◆ **Task item**
Work out the count of lines in the entries below that include "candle", and write only that count.

Data excerpts:
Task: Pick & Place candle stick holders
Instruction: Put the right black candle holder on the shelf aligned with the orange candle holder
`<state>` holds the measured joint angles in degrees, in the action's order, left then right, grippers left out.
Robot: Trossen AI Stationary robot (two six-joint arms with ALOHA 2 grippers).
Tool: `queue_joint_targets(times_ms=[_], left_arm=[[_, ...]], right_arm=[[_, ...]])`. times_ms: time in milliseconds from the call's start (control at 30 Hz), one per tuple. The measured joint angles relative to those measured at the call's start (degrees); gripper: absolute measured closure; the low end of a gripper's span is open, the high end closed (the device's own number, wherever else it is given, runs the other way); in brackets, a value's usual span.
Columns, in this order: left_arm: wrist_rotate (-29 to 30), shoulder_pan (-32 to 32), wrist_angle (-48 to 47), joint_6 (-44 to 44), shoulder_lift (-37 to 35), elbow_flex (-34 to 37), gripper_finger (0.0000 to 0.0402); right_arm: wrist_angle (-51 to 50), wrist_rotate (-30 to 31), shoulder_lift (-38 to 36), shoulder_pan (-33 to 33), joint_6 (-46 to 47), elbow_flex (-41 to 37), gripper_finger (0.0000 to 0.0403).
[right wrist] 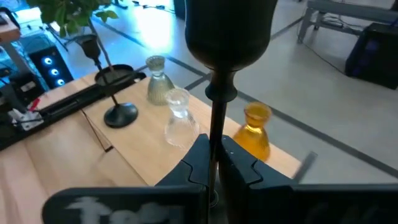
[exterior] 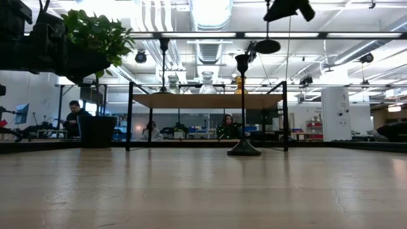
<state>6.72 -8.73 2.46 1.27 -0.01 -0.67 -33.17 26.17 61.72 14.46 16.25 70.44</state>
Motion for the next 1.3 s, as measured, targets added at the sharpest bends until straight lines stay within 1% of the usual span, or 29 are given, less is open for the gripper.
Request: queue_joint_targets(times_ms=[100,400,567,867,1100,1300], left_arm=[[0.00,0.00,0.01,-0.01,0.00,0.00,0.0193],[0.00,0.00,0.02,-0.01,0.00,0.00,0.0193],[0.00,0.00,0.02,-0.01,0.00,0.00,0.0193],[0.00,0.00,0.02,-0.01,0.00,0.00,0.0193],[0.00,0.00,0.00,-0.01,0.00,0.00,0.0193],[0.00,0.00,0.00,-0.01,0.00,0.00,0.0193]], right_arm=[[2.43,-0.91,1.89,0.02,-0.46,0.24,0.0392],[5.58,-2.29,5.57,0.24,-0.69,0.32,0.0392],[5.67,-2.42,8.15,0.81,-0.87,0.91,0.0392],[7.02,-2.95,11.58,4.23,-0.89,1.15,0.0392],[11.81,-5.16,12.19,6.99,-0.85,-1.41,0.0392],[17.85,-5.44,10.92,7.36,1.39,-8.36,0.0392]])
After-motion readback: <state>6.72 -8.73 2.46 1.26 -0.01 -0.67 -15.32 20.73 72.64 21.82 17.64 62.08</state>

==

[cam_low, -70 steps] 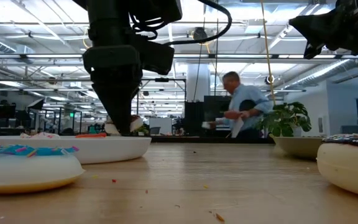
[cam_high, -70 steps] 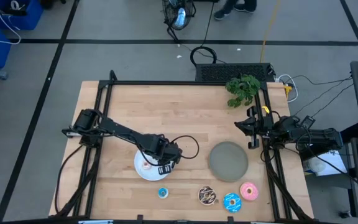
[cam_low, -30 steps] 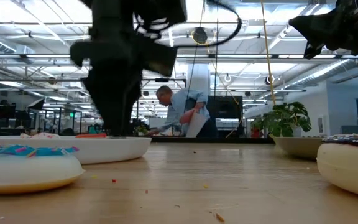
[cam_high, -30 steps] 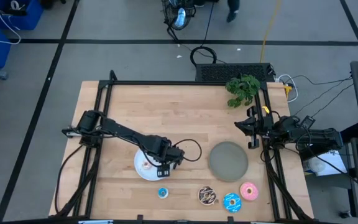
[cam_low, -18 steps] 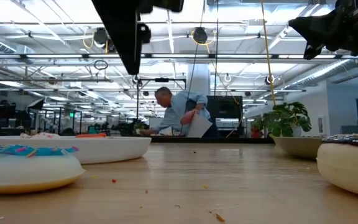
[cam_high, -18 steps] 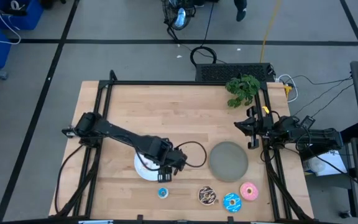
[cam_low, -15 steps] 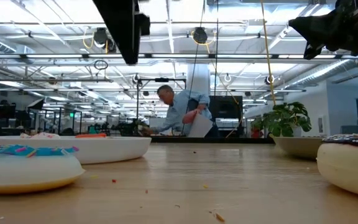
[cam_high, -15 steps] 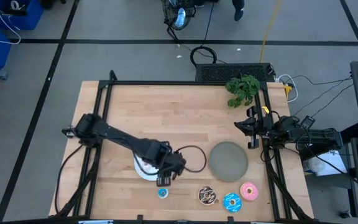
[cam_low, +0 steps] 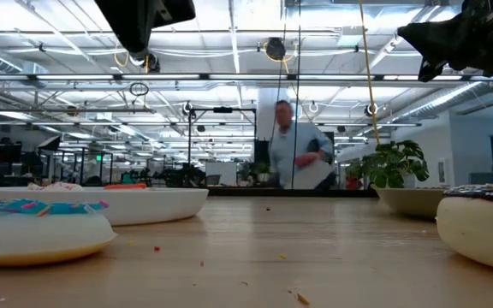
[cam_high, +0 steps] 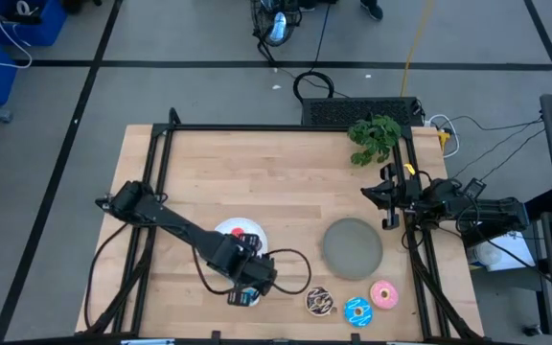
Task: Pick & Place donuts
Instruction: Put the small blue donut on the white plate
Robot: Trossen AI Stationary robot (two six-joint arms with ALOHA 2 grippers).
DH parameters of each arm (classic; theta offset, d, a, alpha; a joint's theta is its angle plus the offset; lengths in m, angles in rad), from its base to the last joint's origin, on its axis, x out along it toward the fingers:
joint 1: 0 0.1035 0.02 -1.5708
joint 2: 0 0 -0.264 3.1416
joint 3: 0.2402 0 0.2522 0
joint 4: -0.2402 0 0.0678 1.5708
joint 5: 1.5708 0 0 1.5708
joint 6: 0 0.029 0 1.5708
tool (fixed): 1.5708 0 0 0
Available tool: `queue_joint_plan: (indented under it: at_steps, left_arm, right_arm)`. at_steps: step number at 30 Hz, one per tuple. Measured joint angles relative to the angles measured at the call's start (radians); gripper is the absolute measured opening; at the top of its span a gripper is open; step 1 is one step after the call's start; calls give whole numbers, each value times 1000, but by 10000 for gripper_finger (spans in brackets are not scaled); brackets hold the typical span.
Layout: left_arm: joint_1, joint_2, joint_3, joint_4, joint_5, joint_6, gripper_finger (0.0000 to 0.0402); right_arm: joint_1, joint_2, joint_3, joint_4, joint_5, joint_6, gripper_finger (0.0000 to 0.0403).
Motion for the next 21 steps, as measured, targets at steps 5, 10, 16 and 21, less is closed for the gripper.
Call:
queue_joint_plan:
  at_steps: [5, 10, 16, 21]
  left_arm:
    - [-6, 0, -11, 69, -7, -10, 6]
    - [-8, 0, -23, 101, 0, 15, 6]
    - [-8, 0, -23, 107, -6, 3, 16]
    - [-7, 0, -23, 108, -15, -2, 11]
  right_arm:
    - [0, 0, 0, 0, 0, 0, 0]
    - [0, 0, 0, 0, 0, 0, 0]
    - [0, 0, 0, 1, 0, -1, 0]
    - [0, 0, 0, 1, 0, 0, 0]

◆ **Solved problem**
2